What the task requires —
So that nothing is lost, write out all the lines below exactly.

******

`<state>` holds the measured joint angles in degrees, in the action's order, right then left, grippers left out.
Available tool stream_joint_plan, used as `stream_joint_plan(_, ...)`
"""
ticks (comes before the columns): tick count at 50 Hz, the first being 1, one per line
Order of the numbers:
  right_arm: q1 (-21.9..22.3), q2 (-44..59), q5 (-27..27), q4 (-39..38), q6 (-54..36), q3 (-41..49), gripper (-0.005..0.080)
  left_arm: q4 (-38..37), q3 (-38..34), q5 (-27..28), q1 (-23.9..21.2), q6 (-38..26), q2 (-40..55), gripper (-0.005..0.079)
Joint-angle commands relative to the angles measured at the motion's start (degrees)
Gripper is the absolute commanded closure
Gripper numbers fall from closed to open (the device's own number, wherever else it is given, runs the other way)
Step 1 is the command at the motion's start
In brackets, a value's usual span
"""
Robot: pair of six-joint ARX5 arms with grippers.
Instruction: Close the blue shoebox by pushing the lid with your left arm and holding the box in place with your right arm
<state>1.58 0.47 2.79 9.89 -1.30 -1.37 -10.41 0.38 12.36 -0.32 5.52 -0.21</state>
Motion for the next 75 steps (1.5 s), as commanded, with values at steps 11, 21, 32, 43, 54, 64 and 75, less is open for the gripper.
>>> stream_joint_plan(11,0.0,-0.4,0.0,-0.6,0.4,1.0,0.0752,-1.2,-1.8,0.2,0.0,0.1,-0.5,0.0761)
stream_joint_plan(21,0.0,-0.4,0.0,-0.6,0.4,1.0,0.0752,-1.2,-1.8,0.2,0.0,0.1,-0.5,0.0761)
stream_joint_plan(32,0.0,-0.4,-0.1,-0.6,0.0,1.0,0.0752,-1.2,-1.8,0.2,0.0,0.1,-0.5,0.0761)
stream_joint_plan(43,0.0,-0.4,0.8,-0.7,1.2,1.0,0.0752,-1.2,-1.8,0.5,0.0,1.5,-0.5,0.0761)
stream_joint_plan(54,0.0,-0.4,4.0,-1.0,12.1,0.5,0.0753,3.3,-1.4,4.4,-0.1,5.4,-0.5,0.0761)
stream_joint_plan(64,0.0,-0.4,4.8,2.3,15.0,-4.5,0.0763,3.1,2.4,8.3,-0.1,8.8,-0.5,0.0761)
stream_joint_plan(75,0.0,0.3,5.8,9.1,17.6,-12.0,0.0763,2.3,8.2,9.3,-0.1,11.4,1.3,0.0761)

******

Answer for this exercise —
`<state>` holds the measured joint angles in degrees, in the action's order, right then left, grippers left out.
Available tool stream_joint_plan, used as `stream_joint_plan(_, ...)`
"""
ticks (comes before the columns): tick count at 50 Hz, the first being 1, one per line
Order of the numbers:
  right_arm: q1 (-21.9..22.3), q2 (-44..59), q5 (-27..27), q4 (-39..38), q6 (-54..36), q3 (-41..49), gripper (-0.005..0.080)
  left_arm: q4 (-38..37), q3 (-38..34), q5 (-27..28), q1 (-23.9..21.2), q6 (-38..26), q2 (-40..55), gripper (-0.005..0.079)
Joint-angle commands relative to the angles measured at the motion's start (degrees)
Gripper is the absolute commanded closure
Gripper numbers fall from closed to open (the device's own number, wherever else it is given, runs the other way)
Step 1 is the command at the motion's start
In brackets, a value's usual span
"""
Robot: pair of six-joint ARX5 arms with grippers.
Instruction: Close the blue shoebox by pushing the lid with your left arm and holding the box in place with your right arm
<state>1.58 0.47 2.79 9.89 -1.30 -1.37 -10.41 0.38 12.36 -0.32 5.52 -0.21</state>
Motion for the next 75 steps (1.5 s), as commanded, with values at steps 11, 21, 32, 43, 54, 64 and 75, less is open for the gripper.
>>> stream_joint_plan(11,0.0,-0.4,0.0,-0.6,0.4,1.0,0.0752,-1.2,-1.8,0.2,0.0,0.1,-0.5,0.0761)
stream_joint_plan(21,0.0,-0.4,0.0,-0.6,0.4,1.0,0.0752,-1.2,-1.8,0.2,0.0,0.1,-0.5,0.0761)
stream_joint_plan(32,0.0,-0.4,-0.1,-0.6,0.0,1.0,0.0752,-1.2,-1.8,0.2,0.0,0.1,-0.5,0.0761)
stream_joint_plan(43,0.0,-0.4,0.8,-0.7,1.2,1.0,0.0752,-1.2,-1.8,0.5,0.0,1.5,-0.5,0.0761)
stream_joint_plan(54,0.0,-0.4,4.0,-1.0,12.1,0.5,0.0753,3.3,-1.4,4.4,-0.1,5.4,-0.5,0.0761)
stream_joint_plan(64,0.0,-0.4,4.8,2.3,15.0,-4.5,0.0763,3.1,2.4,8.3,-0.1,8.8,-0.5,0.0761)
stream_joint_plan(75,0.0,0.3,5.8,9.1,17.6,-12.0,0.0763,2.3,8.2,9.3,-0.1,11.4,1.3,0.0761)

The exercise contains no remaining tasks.